12 responses to “Driving A Wedge Between Us

  1. SpacemanSpiff85

    I’m guessing the joke is supposed to be “haha, you’re a cow who wears a ring through its nose”? Which is a dumb joke to start with, but does Batiuk not know that nose rings are a thing?

  2. billytheskink

    Did background blonde find Susan Smith’s outfit in the lost-and-found?

  3. If it’s a “bull nose ring” swipe it doesn’t make sense, because bulls wear their rings through both nostrils. If it’s a “fashion nose ring” swipe it still doesn’t make sense, because that’s not really a jock thing–you’re more likely to see them on artsy non-conformist types. Maybe the joke is Owen gets bullied because he can’t tell a joke to save his life?

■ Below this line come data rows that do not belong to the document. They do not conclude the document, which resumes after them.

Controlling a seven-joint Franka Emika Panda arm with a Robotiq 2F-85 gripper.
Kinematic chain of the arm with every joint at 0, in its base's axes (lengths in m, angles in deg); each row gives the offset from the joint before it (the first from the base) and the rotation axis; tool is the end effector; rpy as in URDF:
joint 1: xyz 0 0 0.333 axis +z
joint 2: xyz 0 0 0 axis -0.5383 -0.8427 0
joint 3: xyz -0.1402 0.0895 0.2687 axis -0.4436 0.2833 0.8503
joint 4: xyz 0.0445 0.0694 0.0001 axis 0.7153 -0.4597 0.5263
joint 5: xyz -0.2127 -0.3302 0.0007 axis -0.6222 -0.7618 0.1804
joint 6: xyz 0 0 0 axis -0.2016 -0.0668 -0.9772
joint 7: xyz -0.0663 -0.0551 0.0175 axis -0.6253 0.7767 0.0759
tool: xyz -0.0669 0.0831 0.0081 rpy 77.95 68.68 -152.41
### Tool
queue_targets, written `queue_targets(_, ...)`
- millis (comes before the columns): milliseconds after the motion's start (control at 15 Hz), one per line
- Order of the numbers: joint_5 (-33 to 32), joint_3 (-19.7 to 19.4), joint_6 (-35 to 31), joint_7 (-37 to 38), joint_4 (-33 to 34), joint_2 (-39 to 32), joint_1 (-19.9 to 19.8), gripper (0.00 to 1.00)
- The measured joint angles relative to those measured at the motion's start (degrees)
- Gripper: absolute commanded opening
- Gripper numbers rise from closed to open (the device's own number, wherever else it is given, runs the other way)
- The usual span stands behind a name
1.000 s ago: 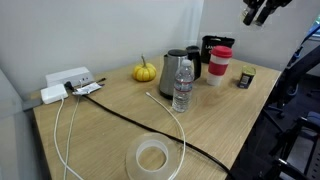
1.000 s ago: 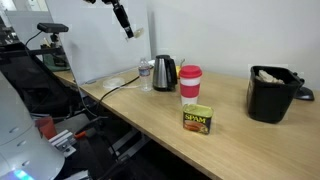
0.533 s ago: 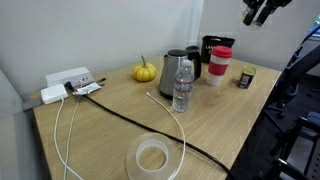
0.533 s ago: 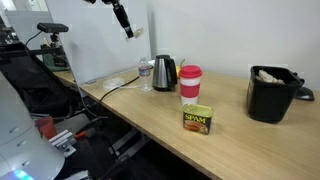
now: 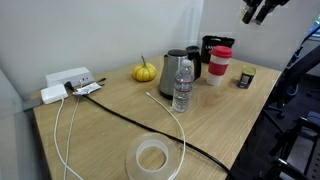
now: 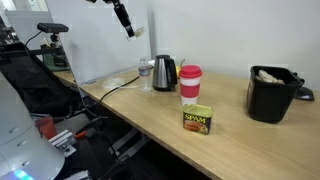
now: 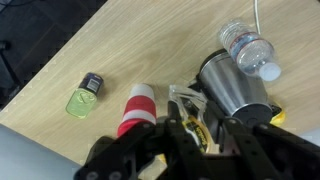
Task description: Put the yellow masking tape in the black bin
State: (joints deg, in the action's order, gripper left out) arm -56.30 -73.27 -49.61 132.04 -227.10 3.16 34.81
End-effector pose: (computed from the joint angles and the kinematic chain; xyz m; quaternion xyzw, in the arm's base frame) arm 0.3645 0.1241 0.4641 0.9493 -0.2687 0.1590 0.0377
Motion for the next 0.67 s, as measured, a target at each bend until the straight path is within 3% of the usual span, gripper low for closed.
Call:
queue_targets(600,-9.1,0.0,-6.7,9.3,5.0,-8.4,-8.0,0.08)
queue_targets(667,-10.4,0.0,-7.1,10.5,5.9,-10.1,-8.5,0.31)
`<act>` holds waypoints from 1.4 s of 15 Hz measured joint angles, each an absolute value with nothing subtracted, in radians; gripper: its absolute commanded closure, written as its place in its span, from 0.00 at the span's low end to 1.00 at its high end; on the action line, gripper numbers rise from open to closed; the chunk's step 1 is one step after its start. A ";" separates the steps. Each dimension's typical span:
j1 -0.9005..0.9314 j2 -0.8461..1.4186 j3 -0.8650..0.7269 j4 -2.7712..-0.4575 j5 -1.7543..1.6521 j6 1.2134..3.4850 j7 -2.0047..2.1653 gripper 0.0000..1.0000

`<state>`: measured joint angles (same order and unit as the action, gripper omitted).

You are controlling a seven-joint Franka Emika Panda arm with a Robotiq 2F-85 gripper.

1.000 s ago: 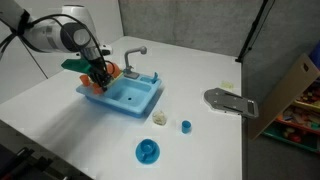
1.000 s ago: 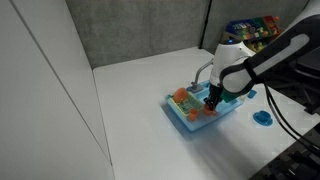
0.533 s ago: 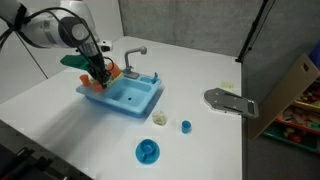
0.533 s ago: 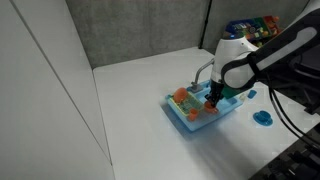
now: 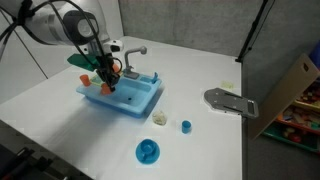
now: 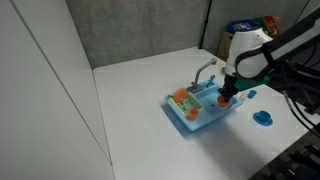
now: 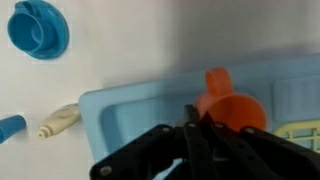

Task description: Put the orange mug in the blue mug

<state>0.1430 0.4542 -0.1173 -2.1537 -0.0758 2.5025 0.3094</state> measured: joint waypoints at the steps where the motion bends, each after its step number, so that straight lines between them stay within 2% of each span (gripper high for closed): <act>1: 0.126 0.448 -0.123 -2.163 -0.076 2.501 0.309 0.96; 14: -0.096 0.423 -0.190 -2.200 -0.040 2.444 0.291 0.96; 21: -0.154 0.428 -0.195 -2.205 0.008 2.429 0.242 0.94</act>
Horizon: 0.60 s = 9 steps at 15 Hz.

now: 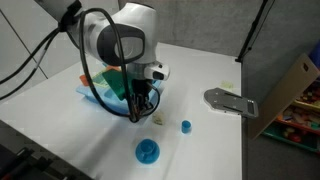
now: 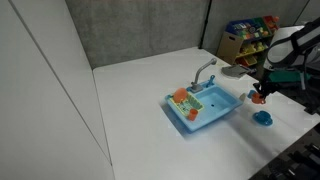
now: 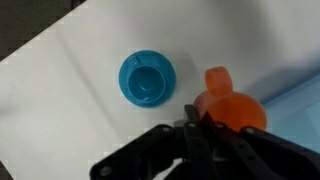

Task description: Put the orange mug in the blue mug

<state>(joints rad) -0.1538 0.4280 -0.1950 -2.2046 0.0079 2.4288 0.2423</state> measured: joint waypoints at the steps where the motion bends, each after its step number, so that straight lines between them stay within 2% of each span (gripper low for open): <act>1: -0.154 0.428 -0.194 -2.205 0.008 2.429 0.242 0.94; 9: -0.154 0.428 -0.194 -2.205 0.008 2.436 0.242 0.97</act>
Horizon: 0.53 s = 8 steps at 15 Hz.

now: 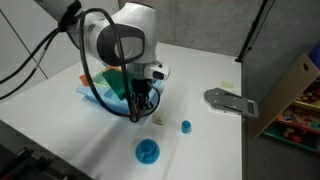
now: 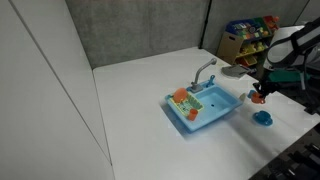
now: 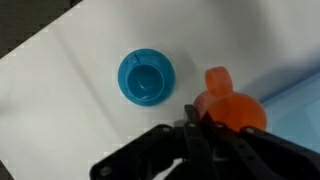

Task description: Put the orange mug in the blue mug

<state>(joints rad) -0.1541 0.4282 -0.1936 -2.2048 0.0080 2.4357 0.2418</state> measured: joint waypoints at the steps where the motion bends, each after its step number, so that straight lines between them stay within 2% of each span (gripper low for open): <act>1: -0.156 0.428 -0.194 -2.205 0.010 2.441 0.239 0.97; 8: -0.206 0.435 -0.195 -2.235 0.040 2.505 0.167 0.97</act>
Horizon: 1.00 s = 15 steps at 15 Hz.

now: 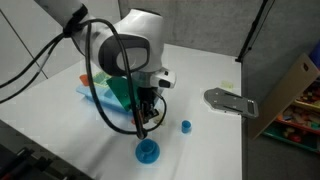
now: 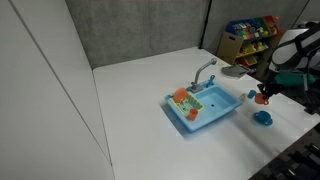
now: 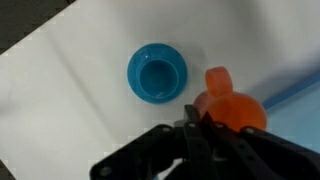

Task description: Put the orange mug in the blue mug

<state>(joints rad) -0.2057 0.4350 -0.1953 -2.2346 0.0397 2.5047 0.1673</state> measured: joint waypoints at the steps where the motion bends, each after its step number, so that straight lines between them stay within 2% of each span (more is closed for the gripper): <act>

  4. I am going to guess–the only sane way to navigate this strip–that Wedgeman was

    (Hang on, brain trying to connect)

    Uh…he was suspended for trying to get diet pills…and, we were just never told about this. Yes, he did skip senior football, but anything beyond this was never spoken out loud.

    The whole “bullying” arc is now rendered meaningless, since the original “bully” has been here the whole time.

    Six more years til the 50th anniversary. Gad.

    Or, as Hank Williams (not a comic book artist, sorry) sang, “Six more miles to the graveyard.”

  5. Great. He’s Mike Patterson in a lice-infested hat. Eventually, he will leave his family stranded on a rickety fire escape to rescue a comic book.

  6. Rusty Shackleford

    @paul. Yeah he does look like good ol Mikey Pat! Johnston was just Batty in drag anyways.

  7. If he regularly makes remarks like that to people it blurs the line somewhat as to who’s the bully. Could we be seeing this generation’s Les Moore?

  8. To paraphrase Spinal Tap, there’s a fine line between wry and weak.

  9. $$$WESTVIEW ONCOLOGIST$$$$

    The girl in pink’s demeanor speaks for us all.

  10. ComicBookHarriet

    If it’s a Bull’s Ring, for the bully, it should be through the septum. Which ironically, is used to control the bull…as in “lead by the nose.”

    If it’s through a nostril…that seems like a vaguely homophobic slur. Taunting the bully by suggesting he might have a latent case of ‘the gays.’

    In that case Chullohead deserves to be bullied. Shaming our peers is how we reinforce social norms, and Chullohead is WAY out of line.

  11. So the takeaway here is that it’s endearing when Chullohead taunts Wedgeman in public, but it’s evil when Wedgeman taunts Chullohead and his other loser friends, I guess. Is this the bullying arc we’ve been promised, or has that already happened and I slept through it?

  12. Double Sided Scooby Snack

    Ah, Wedgeman and Wool Hat Boy — Two of our 22 year old high school students. This must be the long-awaited Bullying Arc. But who’s the bully? And if Wedgie pops Odie, is that bullying? If you mouth off to a surly guy twice your size, what do you expect to happen?

    And really… Wool hat… Scarf… I’m sweating just LOOKING at him. Batty thinks kids dress like this?